Poitras attended Qu'Appelle Indian Residential School from roughly 1945–57. He played hockey, baseball, rugby and basketball while there.

The high school sports teams were very successful during, and after, his tenure:

- 1952: Qu'Appelle Valley Intermediate Hockey League, First Place aka Q.V.H.A Champions. See photo of winning team and article that notes Poitras is a "second year" man at this time.
- Junior "B" Atholl Murray Trophy as Junior "B" Champions in 1954–55 with Poitras playing "defense" and Gerald Starr in goal (entered Saskatchewan Amateur Hockey Association for first time), and 1955–56, 1956–57 (team photo including Poitras, and Art Obey), 1957–58, 1958–59. See photo of 1955(?) team on page 42 of Sister Marcoux, and 1955–56 team in photo with Juvenile "B" team on page 241 of Zeman et al., though both photos are not captioned.
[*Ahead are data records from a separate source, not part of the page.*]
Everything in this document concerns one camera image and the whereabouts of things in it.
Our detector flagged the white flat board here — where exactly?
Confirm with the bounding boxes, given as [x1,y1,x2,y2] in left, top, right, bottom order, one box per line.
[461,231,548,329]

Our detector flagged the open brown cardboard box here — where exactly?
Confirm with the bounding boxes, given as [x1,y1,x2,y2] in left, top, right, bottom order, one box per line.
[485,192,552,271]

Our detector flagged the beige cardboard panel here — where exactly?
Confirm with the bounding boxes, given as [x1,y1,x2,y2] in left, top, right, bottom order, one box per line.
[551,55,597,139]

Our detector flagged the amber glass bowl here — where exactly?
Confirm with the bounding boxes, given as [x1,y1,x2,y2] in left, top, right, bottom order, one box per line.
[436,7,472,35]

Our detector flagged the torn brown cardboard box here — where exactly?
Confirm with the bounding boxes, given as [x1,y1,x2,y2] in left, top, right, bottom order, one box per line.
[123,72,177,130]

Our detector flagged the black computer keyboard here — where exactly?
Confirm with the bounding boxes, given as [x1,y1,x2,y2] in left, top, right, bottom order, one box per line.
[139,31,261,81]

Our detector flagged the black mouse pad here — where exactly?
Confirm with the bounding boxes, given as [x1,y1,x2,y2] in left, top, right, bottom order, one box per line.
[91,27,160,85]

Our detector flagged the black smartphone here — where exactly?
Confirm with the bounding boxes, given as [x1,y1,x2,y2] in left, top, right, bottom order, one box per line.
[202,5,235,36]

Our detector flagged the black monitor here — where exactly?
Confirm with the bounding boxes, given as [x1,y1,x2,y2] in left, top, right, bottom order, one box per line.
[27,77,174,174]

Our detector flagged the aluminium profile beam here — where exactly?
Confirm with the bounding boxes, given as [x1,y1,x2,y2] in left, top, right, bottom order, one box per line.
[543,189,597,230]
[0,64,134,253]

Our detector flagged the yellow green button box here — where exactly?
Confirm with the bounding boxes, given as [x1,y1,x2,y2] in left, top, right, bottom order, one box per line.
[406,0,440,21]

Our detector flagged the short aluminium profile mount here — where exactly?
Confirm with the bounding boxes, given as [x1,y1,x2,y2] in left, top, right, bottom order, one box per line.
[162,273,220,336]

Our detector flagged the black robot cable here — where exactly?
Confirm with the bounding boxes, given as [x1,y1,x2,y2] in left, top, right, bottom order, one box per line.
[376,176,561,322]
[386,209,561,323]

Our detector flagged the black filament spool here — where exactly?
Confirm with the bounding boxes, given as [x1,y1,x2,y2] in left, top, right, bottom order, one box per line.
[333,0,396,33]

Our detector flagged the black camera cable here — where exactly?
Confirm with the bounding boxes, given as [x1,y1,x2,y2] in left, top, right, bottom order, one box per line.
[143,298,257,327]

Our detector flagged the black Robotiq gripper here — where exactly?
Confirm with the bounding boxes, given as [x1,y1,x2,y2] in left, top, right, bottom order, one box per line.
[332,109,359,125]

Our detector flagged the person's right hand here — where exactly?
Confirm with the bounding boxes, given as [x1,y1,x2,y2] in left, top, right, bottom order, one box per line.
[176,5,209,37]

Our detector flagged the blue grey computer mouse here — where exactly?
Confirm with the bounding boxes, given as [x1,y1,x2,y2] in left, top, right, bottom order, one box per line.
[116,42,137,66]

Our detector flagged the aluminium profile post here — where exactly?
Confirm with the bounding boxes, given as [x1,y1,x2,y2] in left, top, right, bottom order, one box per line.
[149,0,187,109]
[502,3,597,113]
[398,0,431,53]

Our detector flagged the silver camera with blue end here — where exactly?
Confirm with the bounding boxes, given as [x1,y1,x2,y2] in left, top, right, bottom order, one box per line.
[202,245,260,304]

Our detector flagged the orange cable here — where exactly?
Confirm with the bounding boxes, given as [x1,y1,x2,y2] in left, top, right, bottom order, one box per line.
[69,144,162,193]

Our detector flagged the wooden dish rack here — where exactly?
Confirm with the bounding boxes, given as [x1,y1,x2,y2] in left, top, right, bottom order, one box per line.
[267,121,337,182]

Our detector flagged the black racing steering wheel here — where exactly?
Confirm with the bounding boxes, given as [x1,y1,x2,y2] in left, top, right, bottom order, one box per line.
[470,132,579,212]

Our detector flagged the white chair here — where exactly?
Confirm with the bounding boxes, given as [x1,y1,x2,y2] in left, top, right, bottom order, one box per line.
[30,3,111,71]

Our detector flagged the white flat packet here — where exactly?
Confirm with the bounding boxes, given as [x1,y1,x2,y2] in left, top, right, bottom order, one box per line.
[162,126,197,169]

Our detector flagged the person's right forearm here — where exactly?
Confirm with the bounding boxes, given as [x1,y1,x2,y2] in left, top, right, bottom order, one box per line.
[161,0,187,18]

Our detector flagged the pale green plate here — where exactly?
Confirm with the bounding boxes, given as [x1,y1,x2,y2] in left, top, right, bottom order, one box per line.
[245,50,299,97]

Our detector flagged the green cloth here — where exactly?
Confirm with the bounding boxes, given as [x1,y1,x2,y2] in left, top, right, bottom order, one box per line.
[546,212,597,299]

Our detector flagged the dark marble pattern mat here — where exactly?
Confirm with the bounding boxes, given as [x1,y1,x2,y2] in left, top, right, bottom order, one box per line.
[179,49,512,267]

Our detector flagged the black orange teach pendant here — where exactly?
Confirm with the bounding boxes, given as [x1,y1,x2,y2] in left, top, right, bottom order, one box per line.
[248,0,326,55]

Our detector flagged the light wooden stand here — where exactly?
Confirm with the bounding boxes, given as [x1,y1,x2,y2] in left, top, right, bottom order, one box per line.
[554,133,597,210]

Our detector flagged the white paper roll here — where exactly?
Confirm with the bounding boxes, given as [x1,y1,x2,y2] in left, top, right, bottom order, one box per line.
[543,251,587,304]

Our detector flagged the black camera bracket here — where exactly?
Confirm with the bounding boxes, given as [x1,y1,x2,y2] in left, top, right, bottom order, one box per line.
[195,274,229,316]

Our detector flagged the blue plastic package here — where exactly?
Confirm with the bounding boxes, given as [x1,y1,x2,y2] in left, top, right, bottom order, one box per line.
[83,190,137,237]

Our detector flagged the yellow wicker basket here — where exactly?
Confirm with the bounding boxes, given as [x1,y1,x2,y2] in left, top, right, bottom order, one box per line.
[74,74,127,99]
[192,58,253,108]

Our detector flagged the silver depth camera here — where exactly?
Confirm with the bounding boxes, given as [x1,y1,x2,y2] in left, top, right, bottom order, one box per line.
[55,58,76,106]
Poitras "was a defenseman in hockey for many years playing with Q.I.R.S., Yorkton Terriers, Kamsack Flyers, Balcarres Broncs, Fort Falcons, Sioux Indians, Lloydminster Borderchiefs as well as in Moose Jaw. He played...basketball, baseball, minor and senior fastball and also enjoyed curling, football and soccer."

== Career ==
Identified as attending Teachers College at Moose Jaw when he was announced a Tom Longboat winner. He taught for thirteen years at various Indian schools in Saskatchewan. During this time, he coached various sports teams, including basketball, baseball, minor and senior fastball. After retiring from teaching, George entered politics serving as Councillor and Chief for Peepeekisis.

During his tenure as Chief, he helped pioneer a program intended to help the formation of teachers in the community with the Peepeekisis Indian Teachers Education Program. An article in the Indian Record notes a George Poitras as a member of the 13-member Qu'Appelle Indian Residential Council running the "first Indian-operated student residence of its kind in the province of Saskatchewan" at the newly named White Calf Collegiate. Additionally, he helped develop an agri-energy business that produced ethanol and ethanol byproducts.
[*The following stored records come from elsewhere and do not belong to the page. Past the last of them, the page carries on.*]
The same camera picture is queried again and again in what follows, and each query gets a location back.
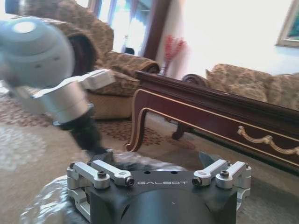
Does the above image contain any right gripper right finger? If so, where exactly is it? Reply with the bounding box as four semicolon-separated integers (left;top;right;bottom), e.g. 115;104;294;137
192;151;253;189

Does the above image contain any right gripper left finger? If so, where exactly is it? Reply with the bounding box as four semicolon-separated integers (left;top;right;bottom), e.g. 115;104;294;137
67;150;135;190

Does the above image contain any clear plastic trash bag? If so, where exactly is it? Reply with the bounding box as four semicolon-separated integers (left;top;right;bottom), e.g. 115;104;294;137
21;153;187;224

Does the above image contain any patterned floor rug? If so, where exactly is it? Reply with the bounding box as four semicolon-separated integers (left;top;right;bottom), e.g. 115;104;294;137
0;92;198;172

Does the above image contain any dark wooden coffee table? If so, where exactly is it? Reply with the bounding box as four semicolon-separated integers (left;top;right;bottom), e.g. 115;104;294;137
125;70;299;176

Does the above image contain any patterned beige armchair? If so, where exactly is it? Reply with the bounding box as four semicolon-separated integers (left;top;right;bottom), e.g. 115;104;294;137
11;0;162;120

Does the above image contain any patterned beige cushion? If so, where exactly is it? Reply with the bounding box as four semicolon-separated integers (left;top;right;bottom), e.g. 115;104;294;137
205;63;269;102

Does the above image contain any patterned beige sofa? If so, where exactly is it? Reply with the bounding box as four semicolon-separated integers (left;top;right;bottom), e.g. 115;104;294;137
182;63;299;111

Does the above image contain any vase with red flowers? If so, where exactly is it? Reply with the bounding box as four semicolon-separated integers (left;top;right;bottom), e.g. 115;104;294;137
160;34;188;76

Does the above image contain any gold framed picture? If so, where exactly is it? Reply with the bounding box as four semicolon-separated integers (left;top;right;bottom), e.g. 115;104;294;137
275;0;299;49

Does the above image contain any dark wooden door frame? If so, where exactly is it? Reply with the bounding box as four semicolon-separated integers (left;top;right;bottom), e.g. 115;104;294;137
142;0;171;60
In November 1981 Chief George Poitras was identified as being a member of the Board for the Saskatchewan Indian Federated College.

He was also a witness called before the Sub-Committee and Special Committee on Indian Self-Government in Saskatoon, March 1, 2, and 3, 1983 for the Penner Report, aka Indian Self Government in Canada: Report of the Special Committee on Indian Self-Government.

His eulogy would state that "George dedicated his lifetime to the development of Indian people on Peepeekisis and in Saskatchewan."

== Personal life and death ==
Poitras was married Marie Alma Quinney for 43 years. They had six children.

Poitras died on November 7, 2005, at the Fort Qu'Appelle All Nations Healing Hospital at the age of 68 years.

== Legacy ==

His family have created the George Poitras Memorial Foundation, Inc. and have held at least one all native, George Poitras Memorial Hockey Tournament in 2007 (March 30 to April 1) and plan three more, annually.

The Treaty Law School was created in honour of George Poitras: "The legacy of the late George Poitras of Peepeekisis in the Treaty Four Territory includes Indian Treaty Advocacy and enforcement. His Indian Residential School Education Credits were used to initiate the school in 2015."

His daughter, Evelyn Poitras produced "Buffalo: A Memorial", a telling of the experience of her father at the Qu'Appelle Indian Residential School in Lebret, Saskatchewan, put into the context of other stories of healing and reconciliation."

== Awards ==
In 1957 Poitras was the first from Saskatchewan (File Hills Reserve) to receive the National (N) Tom Longboat Award for Hockey, Baseball, Rugby, and Basketball and was awarded the trophy in the St. Paul's Indian School Gym on November 22, 1957 (photo available p. 8).

Member of "two hockey teams inducted into the Indian Head Sports Hall of Fame, the Standing Buffalo Sioux Indians from Standing Buffalo First Nation and the Balcarres Broncs."